**TO DO:**
Every line from the first one in the data below through the line holding "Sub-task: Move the" is to be written out exactly, with the pictures omitted.

START GIVEN INFORMATION

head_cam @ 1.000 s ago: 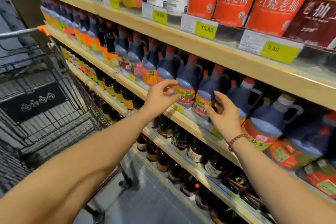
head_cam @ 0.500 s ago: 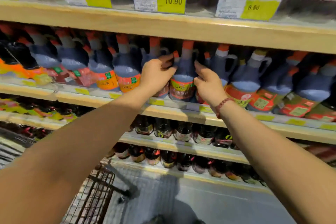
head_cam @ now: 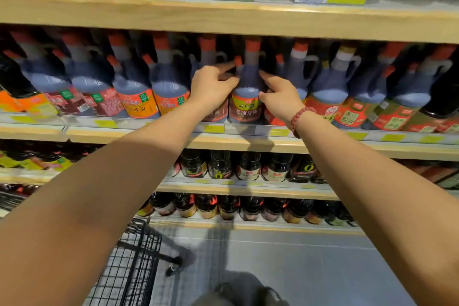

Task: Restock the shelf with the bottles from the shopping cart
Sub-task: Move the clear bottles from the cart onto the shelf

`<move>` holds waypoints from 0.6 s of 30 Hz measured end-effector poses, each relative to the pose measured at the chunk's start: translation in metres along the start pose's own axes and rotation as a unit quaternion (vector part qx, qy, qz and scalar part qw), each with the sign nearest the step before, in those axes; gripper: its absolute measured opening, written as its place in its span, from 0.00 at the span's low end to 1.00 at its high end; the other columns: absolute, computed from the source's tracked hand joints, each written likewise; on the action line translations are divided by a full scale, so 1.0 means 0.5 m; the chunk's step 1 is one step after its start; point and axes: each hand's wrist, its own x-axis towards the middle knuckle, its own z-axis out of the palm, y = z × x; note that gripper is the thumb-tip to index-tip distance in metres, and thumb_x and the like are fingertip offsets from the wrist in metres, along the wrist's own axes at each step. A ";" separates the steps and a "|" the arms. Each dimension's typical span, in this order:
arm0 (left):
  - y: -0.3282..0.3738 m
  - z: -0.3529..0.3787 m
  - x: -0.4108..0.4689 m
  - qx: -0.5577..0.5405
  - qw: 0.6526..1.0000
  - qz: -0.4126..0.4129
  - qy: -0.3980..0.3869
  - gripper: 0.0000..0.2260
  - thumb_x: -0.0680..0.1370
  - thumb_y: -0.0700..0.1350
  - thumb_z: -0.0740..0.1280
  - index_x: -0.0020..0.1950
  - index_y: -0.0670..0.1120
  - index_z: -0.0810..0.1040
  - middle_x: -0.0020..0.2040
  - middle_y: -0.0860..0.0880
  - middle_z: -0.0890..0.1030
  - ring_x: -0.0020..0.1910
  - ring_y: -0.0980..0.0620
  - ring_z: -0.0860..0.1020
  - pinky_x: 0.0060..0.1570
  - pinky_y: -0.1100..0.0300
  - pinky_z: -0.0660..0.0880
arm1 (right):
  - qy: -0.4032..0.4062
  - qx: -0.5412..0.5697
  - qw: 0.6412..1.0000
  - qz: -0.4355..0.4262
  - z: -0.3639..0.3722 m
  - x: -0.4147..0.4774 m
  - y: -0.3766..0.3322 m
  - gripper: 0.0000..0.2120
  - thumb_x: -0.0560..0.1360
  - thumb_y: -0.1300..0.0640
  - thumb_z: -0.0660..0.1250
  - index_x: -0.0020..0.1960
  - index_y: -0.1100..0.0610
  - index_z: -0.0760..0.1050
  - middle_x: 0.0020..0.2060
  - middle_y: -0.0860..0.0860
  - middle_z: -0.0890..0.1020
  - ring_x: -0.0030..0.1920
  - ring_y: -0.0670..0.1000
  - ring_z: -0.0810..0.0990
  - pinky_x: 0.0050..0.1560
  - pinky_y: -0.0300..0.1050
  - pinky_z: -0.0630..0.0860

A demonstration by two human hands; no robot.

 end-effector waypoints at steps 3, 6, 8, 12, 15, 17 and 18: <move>-0.013 -0.014 -0.011 -0.024 0.999 0.021 0.000 0.13 0.74 0.44 0.70 0.57 0.42 0.81 0.50 0.50 0.83 0.49 0.57 0.79 0.45 0.77 0.70 | 0.028 -0.019 0.997 -0.063 0.006 -0.036 -0.013 0.22 0.76 0.66 0.61 0.69 0.58 0.68 0.66 0.51 0.73 0.66 0.48 0.70 0.66 0.36 0.65; -0.045 -0.046 -0.023 -0.057 0.995 0.016 0.075 0.08 0.75 0.40 0.69 0.52 0.41 0.82 0.44 0.52 0.81 0.42 0.59 0.77 0.40 0.80 0.69 | 0.001 -0.009 0.988 -0.155 0.023 -0.065 -0.031 0.20 0.76 0.67 0.61 0.67 0.58 0.71 0.63 0.49 0.74 0.63 0.43 0.70 0.65 0.29 0.64; -0.072 -0.069 -0.025 -0.056 0.992 0.006 0.112 0.08 0.75 0.40 0.67 0.52 0.42 0.82 0.44 0.52 0.81 0.43 0.58 0.79 0.45 0.74 0.74 | -0.060 0.012 0.989 -0.138 0.044 -0.056 -0.041 0.22 0.76 0.67 0.61 0.69 0.58 0.67 0.67 0.51 0.71 0.67 0.45 0.68 0.68 0.33 0.63; -0.104 -0.089 -0.027 -0.039 0.994 -0.030 0.096 0.11 0.72 0.42 0.67 0.53 0.43 0.82 0.44 0.47 0.83 0.45 0.53 0.80 0.54 0.56 0.77 | -0.132 0.025 0.989 -0.063 0.092 -0.032 -0.049 0.28 0.76 0.65 0.63 0.74 0.58 0.58 0.73 0.54 0.62 0.73 0.51 0.60 0.73 0.45 0.59; -0.101 -0.092 -0.031 -0.023 0.995 -0.040 0.091 0.12 0.73 0.43 0.67 0.55 0.44 0.81 0.49 0.49 0.82 0.49 0.56 0.78 0.53 0.63 0.74 | -0.131 0.016 0.991 -0.025 0.116 -0.024 -0.048 0.30 0.76 0.62 0.63 0.75 0.57 0.55 0.73 0.54 0.64 0.71 0.54 0.65 0.68 0.45 0.64; -0.100 -0.088 -0.031 -0.026 0.996 -0.042 0.080 0.16 0.75 0.39 0.67 0.62 0.42 0.78 0.56 0.49 0.81 0.54 0.58 0.75 0.54 0.69 0.68 | -0.122 -0.007 0.992 -0.021 0.124 -0.021 -0.047 0.30 0.76 0.60 0.64 0.75 0.57 0.55 0.73 0.53 0.62 0.71 0.53 0.64 0.69 0.43 0.63; -0.102 -0.085 -0.029 -0.031 0.996 -0.040 0.074 0.17 0.75 0.39 0.67 0.64 0.42 0.77 0.59 0.47 0.80 0.55 0.60 0.74 0.54 0.70 0.67 | -0.118 -0.023 0.992 -0.028 0.127 -0.020 -0.046 0.31 0.76 0.59 0.64 0.75 0.57 0.55 0.74 0.52 0.61 0.72 0.52 0.63 0.71 0.44 0.61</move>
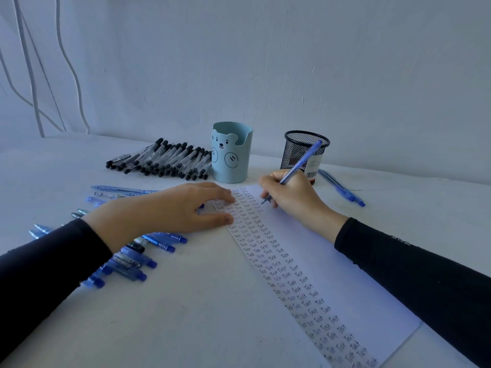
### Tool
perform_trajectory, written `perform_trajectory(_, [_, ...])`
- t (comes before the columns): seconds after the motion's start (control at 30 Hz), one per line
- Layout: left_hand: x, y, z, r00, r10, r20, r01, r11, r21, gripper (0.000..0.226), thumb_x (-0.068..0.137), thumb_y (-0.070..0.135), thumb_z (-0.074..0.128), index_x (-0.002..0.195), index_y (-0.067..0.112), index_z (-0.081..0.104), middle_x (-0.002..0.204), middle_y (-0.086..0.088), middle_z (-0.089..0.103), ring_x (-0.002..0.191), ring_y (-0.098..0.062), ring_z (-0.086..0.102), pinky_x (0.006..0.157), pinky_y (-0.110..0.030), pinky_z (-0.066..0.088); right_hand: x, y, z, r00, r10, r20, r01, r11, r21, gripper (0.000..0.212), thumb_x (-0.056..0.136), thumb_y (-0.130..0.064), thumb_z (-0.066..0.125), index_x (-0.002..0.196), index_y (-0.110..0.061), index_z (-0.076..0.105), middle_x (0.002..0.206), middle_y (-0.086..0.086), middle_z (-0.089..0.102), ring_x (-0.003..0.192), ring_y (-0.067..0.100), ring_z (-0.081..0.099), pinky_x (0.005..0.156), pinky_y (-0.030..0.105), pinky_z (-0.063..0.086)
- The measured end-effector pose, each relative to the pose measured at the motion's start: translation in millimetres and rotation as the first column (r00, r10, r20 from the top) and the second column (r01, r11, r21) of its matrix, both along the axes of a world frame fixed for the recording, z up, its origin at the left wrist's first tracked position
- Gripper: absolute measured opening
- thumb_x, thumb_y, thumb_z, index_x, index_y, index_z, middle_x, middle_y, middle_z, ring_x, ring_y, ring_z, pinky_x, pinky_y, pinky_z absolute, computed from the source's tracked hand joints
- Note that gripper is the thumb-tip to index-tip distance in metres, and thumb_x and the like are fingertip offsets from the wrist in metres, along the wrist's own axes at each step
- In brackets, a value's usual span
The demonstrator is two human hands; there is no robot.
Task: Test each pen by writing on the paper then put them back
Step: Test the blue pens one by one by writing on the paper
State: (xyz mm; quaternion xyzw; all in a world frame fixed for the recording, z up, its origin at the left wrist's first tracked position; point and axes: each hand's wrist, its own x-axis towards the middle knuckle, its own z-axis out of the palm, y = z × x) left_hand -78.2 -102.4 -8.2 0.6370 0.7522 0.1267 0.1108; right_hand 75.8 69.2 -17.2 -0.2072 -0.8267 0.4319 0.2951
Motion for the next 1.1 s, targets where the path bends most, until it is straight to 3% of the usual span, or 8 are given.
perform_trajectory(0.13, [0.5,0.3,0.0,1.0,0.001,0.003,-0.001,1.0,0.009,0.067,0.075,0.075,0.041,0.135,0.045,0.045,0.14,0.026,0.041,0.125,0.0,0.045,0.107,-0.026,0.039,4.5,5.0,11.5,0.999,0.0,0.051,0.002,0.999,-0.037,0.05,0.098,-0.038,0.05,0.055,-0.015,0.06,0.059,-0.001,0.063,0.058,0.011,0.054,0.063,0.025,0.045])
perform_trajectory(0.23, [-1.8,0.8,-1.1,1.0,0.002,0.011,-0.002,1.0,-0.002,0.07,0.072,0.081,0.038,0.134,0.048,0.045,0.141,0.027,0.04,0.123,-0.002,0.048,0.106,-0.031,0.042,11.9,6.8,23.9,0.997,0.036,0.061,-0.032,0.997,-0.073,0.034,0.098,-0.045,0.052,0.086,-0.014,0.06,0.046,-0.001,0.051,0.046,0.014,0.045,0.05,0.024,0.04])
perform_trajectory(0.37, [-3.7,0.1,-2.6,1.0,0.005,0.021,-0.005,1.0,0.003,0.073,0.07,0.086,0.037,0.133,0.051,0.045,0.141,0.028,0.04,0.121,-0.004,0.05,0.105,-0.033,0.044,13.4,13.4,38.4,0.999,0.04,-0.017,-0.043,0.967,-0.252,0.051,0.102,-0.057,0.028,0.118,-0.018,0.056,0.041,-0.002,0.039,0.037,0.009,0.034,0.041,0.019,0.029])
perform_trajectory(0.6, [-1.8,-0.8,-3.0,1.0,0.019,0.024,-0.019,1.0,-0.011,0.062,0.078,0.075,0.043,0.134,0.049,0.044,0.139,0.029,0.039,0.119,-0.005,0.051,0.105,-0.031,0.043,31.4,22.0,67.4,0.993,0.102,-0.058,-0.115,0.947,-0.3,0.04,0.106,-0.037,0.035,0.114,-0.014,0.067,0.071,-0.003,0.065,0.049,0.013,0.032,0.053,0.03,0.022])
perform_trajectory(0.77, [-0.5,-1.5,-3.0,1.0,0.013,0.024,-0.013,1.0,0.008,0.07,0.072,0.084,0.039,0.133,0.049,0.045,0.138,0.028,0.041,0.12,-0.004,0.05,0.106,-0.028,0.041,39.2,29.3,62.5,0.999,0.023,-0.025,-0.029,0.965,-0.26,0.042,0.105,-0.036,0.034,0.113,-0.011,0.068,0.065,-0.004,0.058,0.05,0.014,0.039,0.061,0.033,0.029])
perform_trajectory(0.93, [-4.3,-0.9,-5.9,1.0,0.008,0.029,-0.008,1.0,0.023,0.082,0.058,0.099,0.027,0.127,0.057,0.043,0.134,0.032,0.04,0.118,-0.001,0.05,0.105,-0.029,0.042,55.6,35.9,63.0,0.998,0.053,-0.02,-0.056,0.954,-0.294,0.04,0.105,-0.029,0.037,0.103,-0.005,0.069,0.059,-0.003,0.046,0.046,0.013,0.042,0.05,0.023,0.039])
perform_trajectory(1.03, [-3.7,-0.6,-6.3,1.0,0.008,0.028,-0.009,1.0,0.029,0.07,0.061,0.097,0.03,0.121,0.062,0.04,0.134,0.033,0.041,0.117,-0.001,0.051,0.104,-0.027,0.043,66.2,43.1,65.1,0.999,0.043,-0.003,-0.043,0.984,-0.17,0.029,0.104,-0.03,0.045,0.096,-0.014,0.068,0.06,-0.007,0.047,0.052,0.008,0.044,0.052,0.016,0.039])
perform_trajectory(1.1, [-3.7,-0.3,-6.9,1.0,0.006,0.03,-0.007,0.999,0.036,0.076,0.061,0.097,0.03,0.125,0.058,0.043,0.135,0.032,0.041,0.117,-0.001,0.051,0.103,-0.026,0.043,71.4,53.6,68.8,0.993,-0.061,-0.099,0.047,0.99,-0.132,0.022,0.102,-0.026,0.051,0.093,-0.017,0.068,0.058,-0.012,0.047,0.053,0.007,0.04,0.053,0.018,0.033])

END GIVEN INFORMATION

**ANSWER BELOW:**
head_cam @ 1.000 s ago: 
head_cam @ 0.500 s ago: 
head_cam @ now: 

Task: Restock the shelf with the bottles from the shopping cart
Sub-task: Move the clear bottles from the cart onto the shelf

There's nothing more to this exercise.